◆「機密事項にふれるので話せない」と企業の担当者は言った

コンテナスキャナは、陸上自衛隊がイラク派遣に際し、その日本企業から2台購入したものです。事実上の戦闘地域だったイラク・サマワでの安全を確保するため、テロ対策の特殊装備として配備したのです。その日本企業はアメリカの製造企業と代理店契約を結んでいました。

定期巡回整備の契約額は1回につき300数十万円から600数十万円で、経費を考えると、「損はしないが、儲かる仕事ではない」といいます。

しかし、「売った商品のメンテナンスなので、メーカー側の義務として定期巡回整備を引き受けた」とのことです。
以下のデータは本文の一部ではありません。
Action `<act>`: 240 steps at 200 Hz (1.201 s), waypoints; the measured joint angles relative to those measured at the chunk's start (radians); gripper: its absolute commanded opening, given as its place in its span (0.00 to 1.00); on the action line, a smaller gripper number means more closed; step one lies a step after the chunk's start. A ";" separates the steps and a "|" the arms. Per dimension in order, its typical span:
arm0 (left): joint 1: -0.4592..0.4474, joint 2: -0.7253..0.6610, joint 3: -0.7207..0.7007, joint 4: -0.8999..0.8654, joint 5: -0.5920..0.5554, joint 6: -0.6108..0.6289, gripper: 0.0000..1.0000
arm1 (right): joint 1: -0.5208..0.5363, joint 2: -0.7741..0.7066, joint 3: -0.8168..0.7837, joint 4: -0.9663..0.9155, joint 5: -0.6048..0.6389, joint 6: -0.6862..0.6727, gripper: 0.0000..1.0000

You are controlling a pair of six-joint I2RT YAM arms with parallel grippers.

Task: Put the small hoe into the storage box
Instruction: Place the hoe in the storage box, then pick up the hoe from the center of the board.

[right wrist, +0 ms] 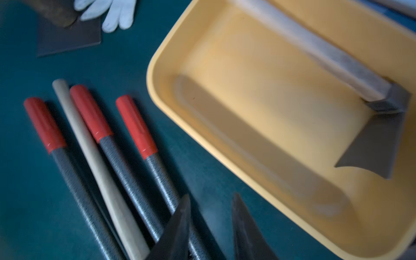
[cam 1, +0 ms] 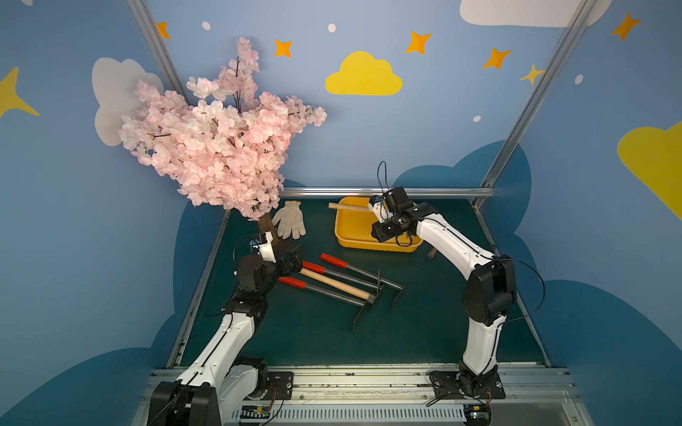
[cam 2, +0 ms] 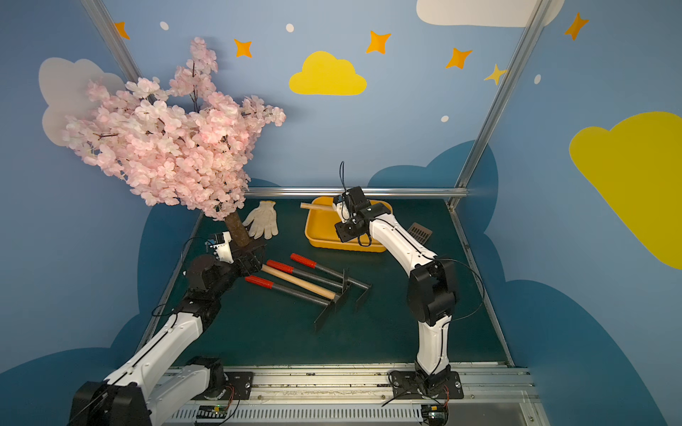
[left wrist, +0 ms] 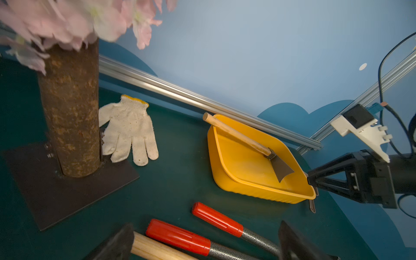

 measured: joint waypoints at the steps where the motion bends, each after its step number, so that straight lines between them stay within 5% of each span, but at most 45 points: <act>1: 0.000 0.001 0.000 0.000 0.000 -0.001 1.00 | 0.003 0.000 -0.002 -0.001 -0.006 -0.003 0.31; 76: 0.024 0.014 -0.016 0.018 0.034 -0.031 1.00 | 0.139 0.023 -0.021 -0.057 -0.080 -0.146 0.30; 240: 0.064 0.012 -0.032 0.049 0.112 -0.066 1.00 | 0.187 0.254 0.018 -0.129 0.140 -0.244 0.31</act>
コンテナスキャナそのものが高価なので、ビジネスとしては利益があるといいます。

その日本企業によると、陸上自衛隊がコンテナスキャナを購入(調達)したときに、定期巡回整備の話があり、企業側はクウェートでの整備を条件に引き受けることにしました。

そのとき自衛隊側から、「イラクのサマワで定期巡回整備をしてほしい」という旨の話が出たそうです。しかし、安全が保障されないので、それは断ったといいます。
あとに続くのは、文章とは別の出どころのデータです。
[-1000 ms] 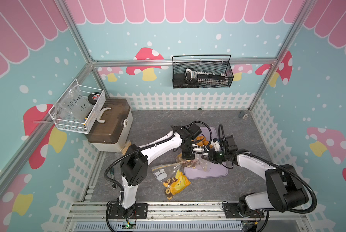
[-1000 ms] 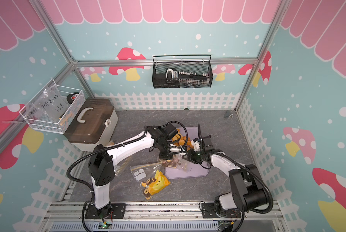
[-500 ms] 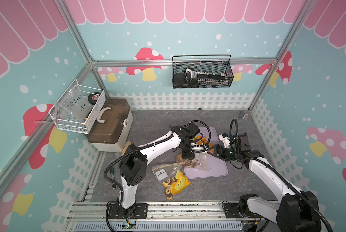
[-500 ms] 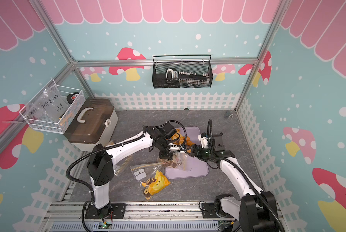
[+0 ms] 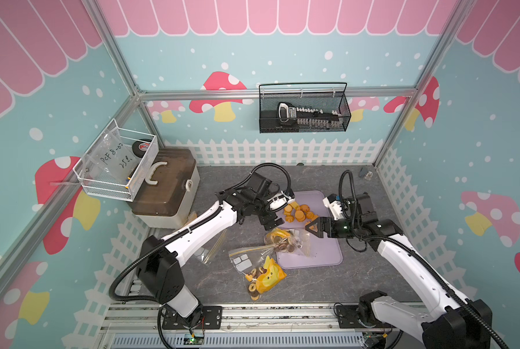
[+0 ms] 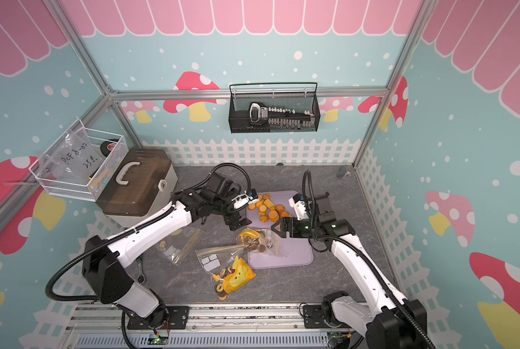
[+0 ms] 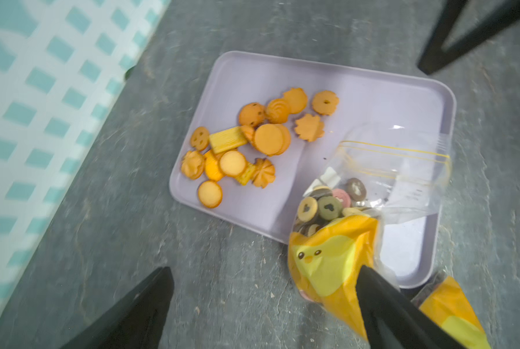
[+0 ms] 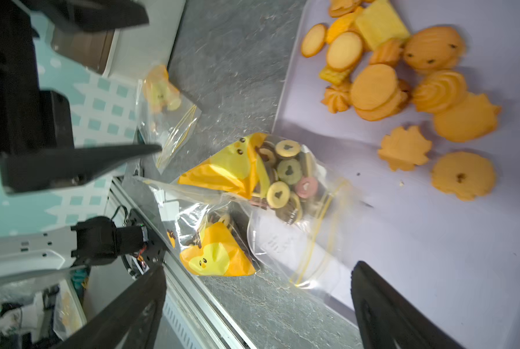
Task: Pour cookies out of the ziploc bag
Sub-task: 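Pour the cookies out of the ziploc bag onto the tray.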
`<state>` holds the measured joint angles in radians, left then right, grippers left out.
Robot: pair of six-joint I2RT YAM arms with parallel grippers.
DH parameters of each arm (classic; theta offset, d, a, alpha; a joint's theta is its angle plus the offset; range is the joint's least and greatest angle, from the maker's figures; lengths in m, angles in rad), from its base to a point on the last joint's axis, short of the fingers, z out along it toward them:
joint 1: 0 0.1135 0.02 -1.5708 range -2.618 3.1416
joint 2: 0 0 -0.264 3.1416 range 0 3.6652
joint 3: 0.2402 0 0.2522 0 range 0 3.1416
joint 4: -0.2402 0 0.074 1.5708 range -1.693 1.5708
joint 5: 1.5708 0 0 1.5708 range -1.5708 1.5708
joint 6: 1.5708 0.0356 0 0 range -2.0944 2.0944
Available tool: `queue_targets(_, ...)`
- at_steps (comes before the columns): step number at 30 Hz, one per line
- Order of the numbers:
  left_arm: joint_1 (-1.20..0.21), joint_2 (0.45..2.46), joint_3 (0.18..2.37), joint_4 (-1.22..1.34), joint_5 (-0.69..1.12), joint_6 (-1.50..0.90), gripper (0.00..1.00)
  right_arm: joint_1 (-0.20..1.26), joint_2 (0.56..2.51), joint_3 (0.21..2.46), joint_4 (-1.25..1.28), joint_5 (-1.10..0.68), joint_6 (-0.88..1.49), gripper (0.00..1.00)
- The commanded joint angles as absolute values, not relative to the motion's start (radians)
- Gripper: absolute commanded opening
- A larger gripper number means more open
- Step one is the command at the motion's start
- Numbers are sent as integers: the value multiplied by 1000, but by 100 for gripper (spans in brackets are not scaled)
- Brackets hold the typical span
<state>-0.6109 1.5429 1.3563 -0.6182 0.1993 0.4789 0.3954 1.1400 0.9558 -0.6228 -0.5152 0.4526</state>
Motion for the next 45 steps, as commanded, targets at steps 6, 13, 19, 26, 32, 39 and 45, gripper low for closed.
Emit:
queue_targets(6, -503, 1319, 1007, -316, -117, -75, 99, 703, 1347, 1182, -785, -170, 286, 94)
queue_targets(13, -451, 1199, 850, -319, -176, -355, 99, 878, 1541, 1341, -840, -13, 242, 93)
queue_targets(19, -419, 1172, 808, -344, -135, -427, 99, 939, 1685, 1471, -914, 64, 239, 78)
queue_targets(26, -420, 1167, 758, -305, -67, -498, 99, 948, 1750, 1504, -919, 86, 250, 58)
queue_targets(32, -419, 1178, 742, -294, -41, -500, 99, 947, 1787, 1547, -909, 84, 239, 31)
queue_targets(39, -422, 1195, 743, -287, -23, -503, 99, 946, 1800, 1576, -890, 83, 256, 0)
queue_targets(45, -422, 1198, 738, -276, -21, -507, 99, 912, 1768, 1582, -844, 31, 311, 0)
その企業の担当者は私に、初めは、「自衛隊側から打診があった」と言いましたが、後で、「そういう話題が出た」と言葉を濁しました。自衛隊側が民間企業に危険地帯での業務を求めていた事実が明るみに出ると、差し障りがあると思ったからでしょうか。

いずれにしても、自衛隊側は当初、サマワでの定期巡回整備を望んでいたと考えられます。クウェートまで、4ヵ月ないし6ヵ月に1度、定期整備のために車両でコンテナスキャナを運んでくるのは、手間もかかるし、道中のリスクもあるからでしょう。

筆者がコンテナスキャナの性能や使い方などを詳しく聞こうとしたら、「機密事項にふれるので話せない」と、即座に言われました。
コンテナスキャナは、陸上自衛隊がイラクから撤収するときに日本に運ばれ、陸上自衛隊の或る駐屯地に置かれているといいます。

イラク派遣部隊の帰国後、そこでもコンテナスキャナの整備をしたそうです。しかし、「どこの駐屯地かは言えない」とのことです。
その企業の担当者によると、コンテナスキャナは「次の海外派遣に備えて整備されている」のだといいます。